While I was having my hair cut last week, l asked my barber Raffi. who had just returned from a family wedding in Lebanon, how his relatives there reacted to all the awful news. He said, “They don’t read the news.” I was shocked: though lately I’ve taken to reading the Arts section first, it would never occur to me not to read the news, however bad. He then told me that his cousin was just killed in Syria, beheaded by ISIS. Who needs to read bad news when one is living it?
So: all through this beautiful summer my heart has been very unquiet. My head has been full of bad news, and I felt distracted and helpless to respond. I’m a pastor: I should have an answer, but I don’t. Or didn’t.
It’s strange how God works in us sometimes. Last week at the Deans’ Retreat in New Jersey, we were instructed by the leader to “get out of your heads” as we shared a service of Holy Communion, and “listen to what your hearts are experiencing.” That’s a lot harder to do than it is to say. I wasn’t connecting with the sermon and my mind was racing with worries small and great. Suddenly I remembered that I was supposed to be having an experience of the heart, and my eye was drawn to the stained glass window behind the preacher.* In the same modern style as our windows at Trinity, it depicted Christ as High Priest, holding out his arms as we do when we pray at the altar. I noticed that he was standing on something that was shaped like a rainbow (though it was all green) and below Jesus’ feet, at the bottom of the window, was a half-circle of the most brilliant blue glass I had ever seen (now that I think of it, there’s a famous window in Chartres cathedral with the same glorious color). Did that blue glass represent the cosmos? The earth? The sea? Suddenly as I looked into that light, a feeling of deep peace came over me like a wave; I felt safe, known, loved. Suddenly, for a few minutes, it was well with my soul. For my unquiet heart, for my head full of the world’s suffering, it was, as they say in the Orthodox liturgy, “an angel of peace.”
This is the challenge of the spiritual life: to know all the bad news and yet not to run for escape into a bubble of false security and illusory hope, but rather to stay grounded in the unconditional and universal love of God, in the Blue Light of a cosmos for which Christ our High Priest is praying and in which the power of Christ is our King is working.
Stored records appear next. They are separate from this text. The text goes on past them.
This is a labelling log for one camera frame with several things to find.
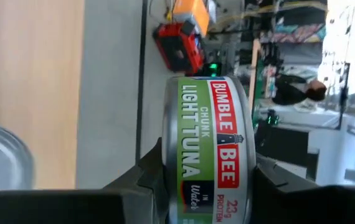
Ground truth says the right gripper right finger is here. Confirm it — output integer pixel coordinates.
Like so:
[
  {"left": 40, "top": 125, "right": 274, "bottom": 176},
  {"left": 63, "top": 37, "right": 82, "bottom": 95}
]
[{"left": 251, "top": 153, "right": 355, "bottom": 224}]

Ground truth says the red black equipment box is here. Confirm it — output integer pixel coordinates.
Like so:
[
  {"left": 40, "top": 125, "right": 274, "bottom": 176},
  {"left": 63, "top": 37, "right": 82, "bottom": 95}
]
[{"left": 152, "top": 21, "right": 206, "bottom": 75}]

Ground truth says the black partition panel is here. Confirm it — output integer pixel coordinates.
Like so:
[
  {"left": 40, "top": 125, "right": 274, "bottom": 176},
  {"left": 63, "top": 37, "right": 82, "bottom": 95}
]
[{"left": 255, "top": 119, "right": 321, "bottom": 182}]

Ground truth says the person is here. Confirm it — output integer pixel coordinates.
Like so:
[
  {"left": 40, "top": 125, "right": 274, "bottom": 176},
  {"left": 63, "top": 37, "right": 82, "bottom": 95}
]
[{"left": 270, "top": 72, "right": 328, "bottom": 106}]

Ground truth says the silver Bumble Bee tuna can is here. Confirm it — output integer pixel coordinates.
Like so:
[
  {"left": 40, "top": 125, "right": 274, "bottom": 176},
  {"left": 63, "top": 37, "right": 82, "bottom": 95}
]
[
  {"left": 0, "top": 120, "right": 36, "bottom": 198},
  {"left": 161, "top": 75, "right": 257, "bottom": 224}
]

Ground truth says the orange box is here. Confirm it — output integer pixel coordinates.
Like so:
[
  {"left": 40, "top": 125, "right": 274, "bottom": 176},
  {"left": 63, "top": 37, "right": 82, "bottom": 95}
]
[{"left": 173, "top": 0, "right": 211, "bottom": 37}]

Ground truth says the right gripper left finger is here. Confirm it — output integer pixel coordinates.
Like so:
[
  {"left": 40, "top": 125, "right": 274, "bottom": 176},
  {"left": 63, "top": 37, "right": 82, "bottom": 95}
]
[{"left": 0, "top": 138, "right": 169, "bottom": 224}]

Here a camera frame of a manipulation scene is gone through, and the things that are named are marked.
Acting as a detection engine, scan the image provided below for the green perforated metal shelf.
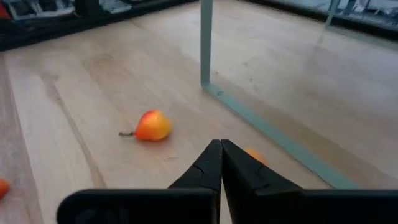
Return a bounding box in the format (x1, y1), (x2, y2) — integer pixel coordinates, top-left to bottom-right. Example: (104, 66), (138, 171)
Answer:
(198, 0), (398, 190)

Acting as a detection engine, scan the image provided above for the small orange pear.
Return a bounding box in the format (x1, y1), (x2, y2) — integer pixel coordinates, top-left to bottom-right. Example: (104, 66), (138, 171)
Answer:
(118, 109), (172, 142)
(244, 147), (268, 166)

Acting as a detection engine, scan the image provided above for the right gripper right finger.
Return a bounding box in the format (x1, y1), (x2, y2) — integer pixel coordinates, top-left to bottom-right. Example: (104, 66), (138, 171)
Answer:
(221, 139), (398, 224)

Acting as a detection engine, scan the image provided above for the red pepper front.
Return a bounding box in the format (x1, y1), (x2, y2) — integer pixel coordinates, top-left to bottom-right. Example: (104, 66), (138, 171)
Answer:
(0, 179), (11, 200)

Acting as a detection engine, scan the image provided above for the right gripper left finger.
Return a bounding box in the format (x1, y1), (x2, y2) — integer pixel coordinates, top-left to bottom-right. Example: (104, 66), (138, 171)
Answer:
(57, 139), (222, 224)

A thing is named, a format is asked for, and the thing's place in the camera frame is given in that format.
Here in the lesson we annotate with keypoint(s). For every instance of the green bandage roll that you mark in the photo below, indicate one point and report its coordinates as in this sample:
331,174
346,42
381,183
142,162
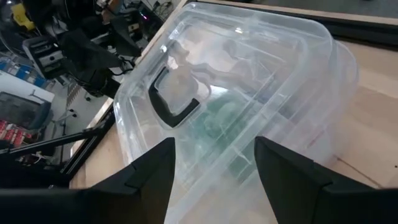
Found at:
217,121

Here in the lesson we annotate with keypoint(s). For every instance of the red parts bins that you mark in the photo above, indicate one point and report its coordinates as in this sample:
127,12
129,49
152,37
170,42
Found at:
12,133

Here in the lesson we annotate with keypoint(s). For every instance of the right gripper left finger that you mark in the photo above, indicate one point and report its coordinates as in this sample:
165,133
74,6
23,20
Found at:
140,193

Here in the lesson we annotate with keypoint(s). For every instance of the grey equipment box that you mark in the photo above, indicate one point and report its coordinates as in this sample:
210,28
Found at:
46,57

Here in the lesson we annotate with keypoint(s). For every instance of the clear plastic container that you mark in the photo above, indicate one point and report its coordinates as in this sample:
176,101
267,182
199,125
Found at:
248,62

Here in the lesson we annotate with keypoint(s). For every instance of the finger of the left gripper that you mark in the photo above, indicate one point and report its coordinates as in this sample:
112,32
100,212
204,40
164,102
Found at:
87,56
124,37

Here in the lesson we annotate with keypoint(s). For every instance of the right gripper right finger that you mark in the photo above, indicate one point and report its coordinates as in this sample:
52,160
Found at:
295,193

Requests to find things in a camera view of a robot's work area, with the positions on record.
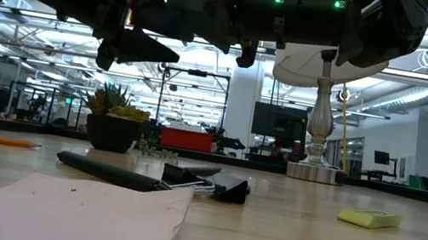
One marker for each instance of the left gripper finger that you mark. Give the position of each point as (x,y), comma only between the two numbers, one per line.
(143,50)

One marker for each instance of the orange pencil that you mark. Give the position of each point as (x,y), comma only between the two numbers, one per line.
(8,141)

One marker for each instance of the yellow sticky note pad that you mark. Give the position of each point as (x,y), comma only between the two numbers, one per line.
(368,219)

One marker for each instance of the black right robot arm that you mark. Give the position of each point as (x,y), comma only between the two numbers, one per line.
(307,18)

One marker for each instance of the black background robot arm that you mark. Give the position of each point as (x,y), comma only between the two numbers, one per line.
(229,143)

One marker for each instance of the potted green succulent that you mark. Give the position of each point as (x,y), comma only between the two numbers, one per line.
(112,134)

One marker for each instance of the red storage box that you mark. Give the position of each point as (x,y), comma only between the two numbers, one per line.
(185,139)

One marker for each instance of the black monitor screen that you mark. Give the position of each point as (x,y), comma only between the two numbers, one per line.
(278,121)

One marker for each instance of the white shade silver lamp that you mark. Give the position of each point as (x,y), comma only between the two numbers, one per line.
(320,124)

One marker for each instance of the pink sticky note pad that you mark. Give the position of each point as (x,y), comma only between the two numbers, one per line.
(52,215)

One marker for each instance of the small monitor on stand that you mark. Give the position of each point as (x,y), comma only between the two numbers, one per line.
(382,158)

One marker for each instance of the green board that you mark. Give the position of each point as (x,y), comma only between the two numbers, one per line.
(415,182)

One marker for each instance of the black ceiling camera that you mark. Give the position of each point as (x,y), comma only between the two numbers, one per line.
(342,96)
(163,66)

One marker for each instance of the black workstation frame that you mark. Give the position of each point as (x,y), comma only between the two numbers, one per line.
(197,73)

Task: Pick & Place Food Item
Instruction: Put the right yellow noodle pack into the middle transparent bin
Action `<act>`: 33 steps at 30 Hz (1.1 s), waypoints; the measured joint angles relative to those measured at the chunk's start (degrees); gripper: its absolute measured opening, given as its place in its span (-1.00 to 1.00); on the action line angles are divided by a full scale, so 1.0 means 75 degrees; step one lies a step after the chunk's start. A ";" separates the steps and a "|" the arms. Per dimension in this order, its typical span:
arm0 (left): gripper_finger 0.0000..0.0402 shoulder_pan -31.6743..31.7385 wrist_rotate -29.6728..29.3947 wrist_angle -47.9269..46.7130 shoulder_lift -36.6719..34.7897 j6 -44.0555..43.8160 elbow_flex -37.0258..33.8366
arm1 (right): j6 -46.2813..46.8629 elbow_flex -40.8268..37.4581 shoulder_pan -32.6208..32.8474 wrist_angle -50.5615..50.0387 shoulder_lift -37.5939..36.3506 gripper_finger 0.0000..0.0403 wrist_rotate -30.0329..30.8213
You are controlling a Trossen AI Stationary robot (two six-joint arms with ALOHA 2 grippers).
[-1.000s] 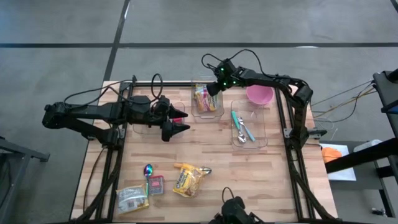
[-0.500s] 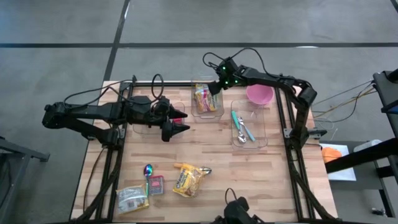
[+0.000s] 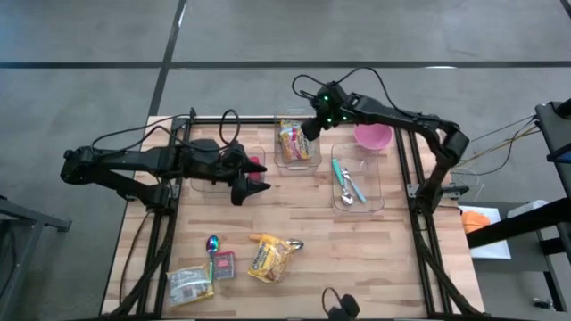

Our suffering world has a Savior who has suffered for her, and loves her, and will redeem her.
That’s good news that, even in the face of its fierce, satanic fury, is dissolving and healing all the bad news from this beautiful summer. I am reminded of a few verses from Psalm 11, which has a special place in my heart:
In the Lord I take refuge; how can you say to me,
“Flee like a bird to the mountain;
for look, the wicked bend the bow,
they have fitted the arrow to the string
to shoot in the dark at the upright of heart…?”
The Lord is in his holy temple;
The Lord’s throne is in heaven…
The Lord tests the righteous and the wicked,
And his soul hates the lover of violence…
For the Lord is righteous:
The upright shall behold his face.
May the Lord in his mercy soon make it so.